== Description of the task ==
Below are some records; repeat them all exactly, minus the pictures.

++++++

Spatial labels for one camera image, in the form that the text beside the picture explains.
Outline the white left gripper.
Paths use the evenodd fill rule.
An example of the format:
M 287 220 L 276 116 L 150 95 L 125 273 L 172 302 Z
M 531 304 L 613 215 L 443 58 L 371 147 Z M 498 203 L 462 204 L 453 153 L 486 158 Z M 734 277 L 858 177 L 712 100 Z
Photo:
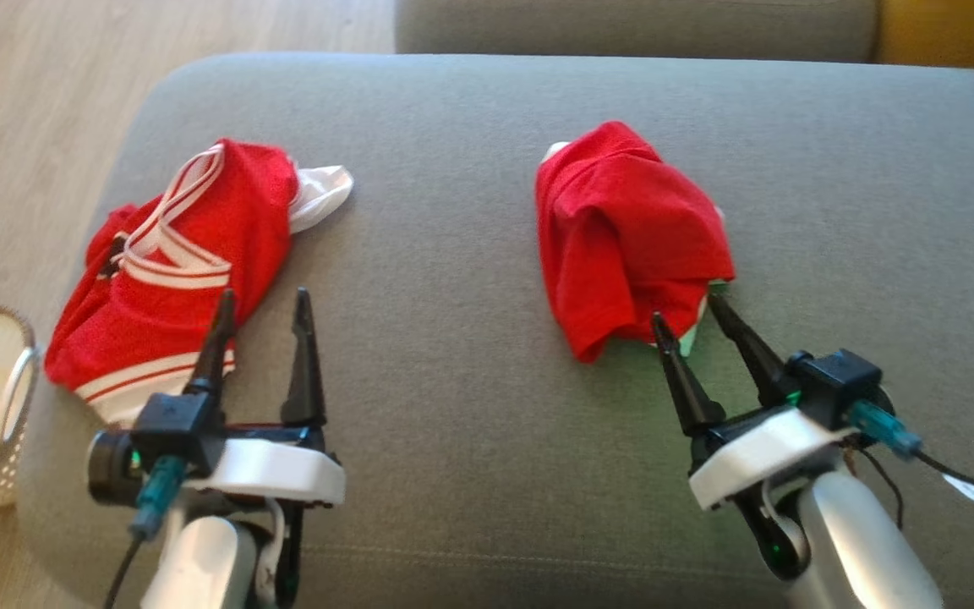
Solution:
M 236 332 L 236 294 L 221 293 L 216 315 L 192 376 L 185 385 L 189 396 L 220 398 L 227 367 L 228 344 Z M 233 425 L 213 473 L 187 479 L 187 488 L 220 492 L 230 497 L 273 498 L 304 505 L 341 505 L 347 498 L 347 473 L 317 441 L 327 424 L 320 351 L 312 299 L 297 288 L 293 312 L 295 352 L 287 397 L 281 407 L 284 425 Z

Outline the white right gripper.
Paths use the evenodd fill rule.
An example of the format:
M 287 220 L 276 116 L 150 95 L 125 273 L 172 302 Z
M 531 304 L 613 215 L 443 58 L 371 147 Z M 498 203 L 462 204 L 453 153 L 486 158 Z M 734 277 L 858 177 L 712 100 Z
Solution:
M 785 371 L 784 360 L 747 324 L 720 294 L 710 294 L 708 308 L 720 331 L 735 344 L 749 371 L 762 408 L 795 403 L 799 384 Z M 669 387 L 677 419 L 691 443 L 692 470 L 688 485 L 702 510 L 754 488 L 785 488 L 827 473 L 844 473 L 840 443 L 856 434 L 856 428 L 829 431 L 800 409 L 758 416 L 747 423 L 740 436 L 719 446 L 710 429 L 726 420 L 719 402 L 711 400 L 691 367 L 681 356 L 681 342 L 666 319 L 654 311 L 650 326 Z

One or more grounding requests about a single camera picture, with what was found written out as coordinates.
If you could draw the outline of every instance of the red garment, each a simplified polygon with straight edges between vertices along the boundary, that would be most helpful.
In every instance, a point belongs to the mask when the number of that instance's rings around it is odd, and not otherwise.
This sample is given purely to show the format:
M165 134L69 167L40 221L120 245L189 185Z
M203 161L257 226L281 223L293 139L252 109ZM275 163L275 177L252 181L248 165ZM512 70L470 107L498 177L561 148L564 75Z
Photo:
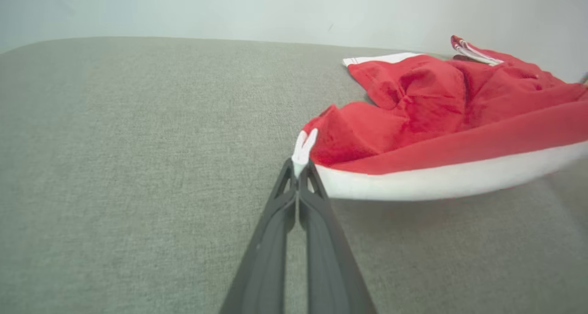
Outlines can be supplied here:
M375 105L328 107L311 159L331 169L389 174L481 161L588 140L588 89L537 65L490 66L418 55L349 65Z

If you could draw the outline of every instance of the gray fabric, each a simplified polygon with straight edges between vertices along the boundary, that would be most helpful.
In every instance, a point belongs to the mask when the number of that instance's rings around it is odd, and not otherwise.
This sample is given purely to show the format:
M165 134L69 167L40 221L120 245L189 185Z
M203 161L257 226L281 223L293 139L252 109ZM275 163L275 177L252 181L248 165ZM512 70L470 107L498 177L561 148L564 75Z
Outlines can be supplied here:
M301 126L390 51L90 38L0 55L0 312L214 313ZM441 202L335 201L381 313L588 312L588 164ZM305 234L286 310L306 312Z

++++++

== Result of the task ==
Spatial labels for one camera image, in the form that the text beside the picture explains.
Outline the white left gripper.
Paths use the evenodd fill rule.
An example of the format:
M 287 220 L 276 116 L 150 95 L 125 273 L 172 302 Z
M 531 304 L 613 215 L 443 58 L 371 147 Z M 498 203 L 462 204 L 453 153 L 486 158 Z M 734 277 L 858 177 L 712 100 Z
Photo:
Solution:
M 236 332 L 236 294 L 221 293 L 216 315 L 192 376 L 185 385 L 189 396 L 220 398 L 227 367 L 228 344 Z M 233 425 L 213 473 L 187 479 L 187 488 L 220 492 L 230 497 L 273 498 L 304 505 L 341 505 L 347 498 L 347 473 L 317 441 L 327 424 L 320 351 L 312 299 L 297 288 L 293 312 L 295 352 L 287 397 L 281 407 L 284 425 Z

Outline the white right gripper.
Paths use the evenodd fill rule.
An example of the format:
M 287 220 L 276 116 L 150 95 L 125 273 L 172 302 Z
M 531 304 L 613 215 L 443 58 L 371 147 Z M 498 203 L 462 204 L 453 153 L 486 158 Z M 734 277 L 858 177 L 712 100 Z
Solution:
M 785 371 L 784 360 L 747 324 L 720 294 L 710 294 L 708 308 L 720 331 L 735 344 L 749 371 L 762 408 L 795 403 L 799 384 Z M 669 387 L 677 419 L 691 443 L 692 470 L 688 485 L 702 510 L 754 488 L 785 488 L 827 473 L 844 473 L 840 443 L 856 434 L 856 428 L 829 431 L 800 409 L 758 416 L 747 423 L 740 436 L 719 446 L 710 429 L 726 420 L 719 402 L 711 400 L 691 367 L 681 356 L 681 342 L 666 319 L 654 311 L 650 326 Z

One or more grounding requests about a single camera picture, with what was found written out as coordinates.
If you could draw the outline of every instance of the red garment, each a simplified polygon with straight edges between vertices along the boundary, that would be most helpful.
In every instance, a point belongs to the mask when the number of that instance's rings around it is odd, and not otherwise.
This sample is given purely to show the format:
M165 134L69 167L40 221L120 245L189 185Z
M203 161L257 226L281 223L293 139L252 109ZM275 163L275 177L252 181L248 165ZM512 70L470 107L498 177L561 148L564 75Z
Photo:
Outlines can be supplied here:
M375 105L328 107L311 159L331 169L389 174L481 161L588 140L588 89L537 65L490 66L418 55L349 65Z

If you could draw the outline of every instance of the gray fabric, each a simplified polygon with straight edges between vertices along the boundary, that would be most helpful.
In every instance, a point belongs to the mask when the number of that instance's rings around it is odd, and not otherwise.
This sample is given purely to show the format:
M165 134L69 167L40 221L120 245L189 185Z
M203 161L257 226L281 223L293 139L252 109ZM275 163L275 177L252 181L248 165ZM512 70L470 107L498 177L561 148L564 75Z
Outlines can be supplied here:
M301 126L390 51L90 38L0 55L0 312L214 313ZM441 202L335 201L381 313L588 312L588 164ZM305 234L286 310L306 312Z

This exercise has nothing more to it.